Armonite 2015
Marking their 20th anniversary by returning to the fore of art-rock scene, Italian duo give classicism a new name.
Friends from teen age, piano player Paolo Fosso and violinist Jacopo Bigi’s first span under this name was short-lived, despite the release of “Inuit” back in 1999, but since the two joined forces once again, the game plan has been drastically different. Their performance at Expo 2015 in Milan signalled another high in a year that saw the small ensemble record with MUSE producer Paul Reeve and master the results at Abbey Road, “The Sun Is New Each Day” demanding a lot of attention in its cinematic detail. At 31 minutes, the album impressively paints prog lines on symphonic canvas yet, in the scope between Fauré and Fripp, most riveting are the moments of classical approximation of rock approach.
There’s chemical wedding of the genres in “Satellites” – its solemn orchestral sway displaying a futuristic edge – but, despite a few lines of mundane spoken word, the scintillating “‘G’ As In Gears” is as quietly grandiose as the ambient buzz of “Connect Four” whose melody arrives to dance in multi-layered cosmic ways. Equally elegiac, and finely punctuated with pizzicato, “Slippery Slope” may be disturbed by an underlying heaviness of Colin Edwin’s bass, bringing his PORCUPINE TREE expertise to the table, and Jasper Barendregt’s drums, although strings and ivories are left alone in “Le Temps Qui Fait Ta Rose” for a romantic soiree.

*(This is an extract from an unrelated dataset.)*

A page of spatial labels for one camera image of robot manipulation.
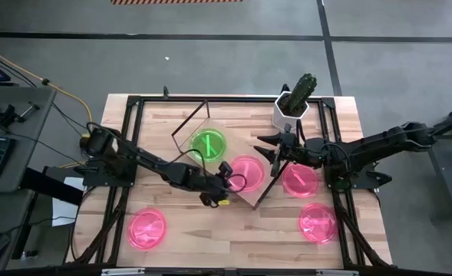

Still, with all the rippling riffs which keep “Suitcase War” in the state of rage, when Bigi and Fosso’s electric armory allow for a wild hoedown, things swing into motion to get even more playful in “Insert Coin” as 8-bit beats underpin a retro drift. Here, the album’s title makes perfect sense, the same sun appearing fresh night after night, in a natural kind of game; the game that ARMONITE have won now.